The youngest speaker to take the 2018 Design Indaba stage, the 20-year old Mwasaru admits to having always felt a sense of responsibility when it came to the issues troubling his community. Hailing from Kisumu County, Kenya, he has been using this intuitive drive to develop alternative sources of renewable energy for his local community and surrounding areas.

It’s vital work that has seen the young social entrepreneur be given coverage by the likes of CNN, The HuffPost, Forbes, UpWorthy, Grist, and more – and to think it all began as a high school project.

While Mwasaru was still a student at Kisumu County’s Maseno School, the faulty sewerage system of a newly built dormitory became a thorn in the side of the local community. Waste overflowed to nearby springs, poisoning the main source of water used by locals, causing an uproar against the school.

The school’s kitchen was also being fuelled by firewood, depleting the areas timber supply.

The young Mwasaru brought together a group of similarly solution-inclined classmates to begin building a bioreactor to remove this waste. Though their first prototype exploded, the device ultimately prevented the pollution of the surrounding natural resources and even presented a safe source of methane fuel, reducing the school’s reliance upon firewood.

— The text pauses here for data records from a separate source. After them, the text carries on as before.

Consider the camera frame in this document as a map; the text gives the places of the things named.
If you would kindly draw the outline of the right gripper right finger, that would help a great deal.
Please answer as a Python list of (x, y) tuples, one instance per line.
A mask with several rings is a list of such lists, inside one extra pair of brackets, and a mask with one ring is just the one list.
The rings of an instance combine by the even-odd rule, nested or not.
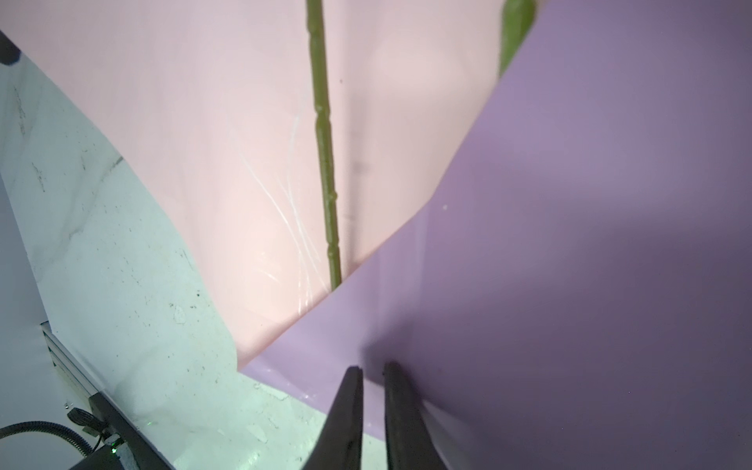
[(423, 420), (407, 372), (397, 362), (384, 367), (385, 442), (389, 470), (446, 470)]

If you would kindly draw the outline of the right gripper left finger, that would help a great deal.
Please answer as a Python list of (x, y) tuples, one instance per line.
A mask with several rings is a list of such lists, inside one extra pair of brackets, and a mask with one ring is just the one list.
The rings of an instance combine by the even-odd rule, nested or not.
[(347, 369), (303, 470), (362, 469), (363, 371)]

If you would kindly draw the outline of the pink purple wrapping paper sheet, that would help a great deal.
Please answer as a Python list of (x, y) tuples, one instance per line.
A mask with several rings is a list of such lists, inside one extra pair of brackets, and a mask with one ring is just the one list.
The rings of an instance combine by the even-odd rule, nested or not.
[(181, 469), (297, 468), (412, 376), (457, 467), (751, 465), (751, 5), (5, 1), (1, 175), (56, 336)]

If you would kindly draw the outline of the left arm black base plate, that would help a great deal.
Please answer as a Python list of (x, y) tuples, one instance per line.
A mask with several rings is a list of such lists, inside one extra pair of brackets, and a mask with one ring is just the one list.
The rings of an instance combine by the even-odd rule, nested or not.
[(170, 470), (174, 467), (103, 393), (89, 398), (91, 411), (73, 409), (68, 413), (72, 423), (100, 440), (73, 470), (133, 469)]

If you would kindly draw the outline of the white blue fake rose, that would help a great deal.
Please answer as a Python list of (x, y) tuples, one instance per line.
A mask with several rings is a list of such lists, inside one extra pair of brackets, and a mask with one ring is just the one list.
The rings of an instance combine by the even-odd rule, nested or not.
[(499, 77), (501, 78), (536, 21), (537, 0), (507, 0), (501, 10)]

The success of the project led Mwasaru to establish the social enterprise Greenpact at just 16-years old. Today, it offers clean, renewable biogas solutions, and is one of few companies pushing for Kenya’s adoption of clean energy, as well as for the greater continent of Africa achieving 100 percent renewable energy by the year 2050.

“Social entrepreneurship isn’t just about buying and selling services,” he told the Design Indaba audience, summing up his company's mission. “Social entrepreneurship, at the core of it, involves solving for the people not the enterprise.”

Mwasaru can be seen in this month’s issue of Forbes Africa, where he is featured in their 30 Under 30 list of future billionaires.